それでもなお、御三家を相手取るには厳しすぎる。

そう思わざるを得なかった。


だが、蘭丸の言葉を白依は一刀両断する。


「知ったことか」


低く、冷たい声だった。


「白依の哀を連れ去り、白依の家を壊した。それがなくても、どのみち御三家を潰すことは決まっていた」


そこで一拍置き、白依は言い切る。


「ただ、それが今になっただけだ」


白依はそのまま蘭丸へ視線を向けた。


「お前に潰すのを協力しろとは言わない。今すぐ白依を旧鞍瀬療養所まで連れていけ」


その声は、先ほど瞳が濁っていた時と同じ響きを孕んでいた。


けれど今は違う。


濁ってはいない。


真っ直ぐに、はっきりと、蘭丸だけを見据えていた。


蘭丸は呆気に取られながらも、理解してしまった。


――止めても無駄だ。

そして、止めることもできない。


白依はもう、誰に何を言われようと引かない。

そのことを、蘭丸は嫌というほど悟っていた。


やがて蘭丸は、わずかに乱れていた呼吸を整え、いつもの微笑みを取り戻す。


「呉代ちゃん。

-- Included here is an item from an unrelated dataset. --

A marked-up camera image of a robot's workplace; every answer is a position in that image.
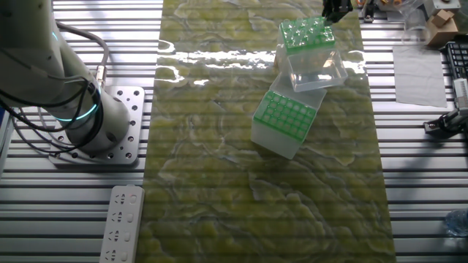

この子たちを送ってあげて」


「……了解」


呉代は、未だ先ほどの圧を引きずっているのか、声にわずかな硬さを残したまま頷いた。

それでも拒まないあたり、状況の重さは十分に理解していた。


白依は次に、焔羅へ視線を向ける。


その意図を即座に読み取ったのだろう。

焔羅は胸を張り、声を張り上げた。


「もちろん、我も行きますよ!哀殿を絶対助けます!」


その言葉に迷いはなかった。


つい先ほどまで震えていたのが嘘のように、今の焔羅の瞳には強い意志が宿っている。


白依はそんな焔羅を一瞥し、短く言った。


「行くぞ」


それだけで十分だった。


杣木邸に残る崩落の跡も、まだ宙に漂う砂埃も、今はもう誰の意識にも入らない。


奪われたのなら、取り返す。


その一点だけを胸に、白依たちは旧鞍瀬療養所へ向かうため、動き出した。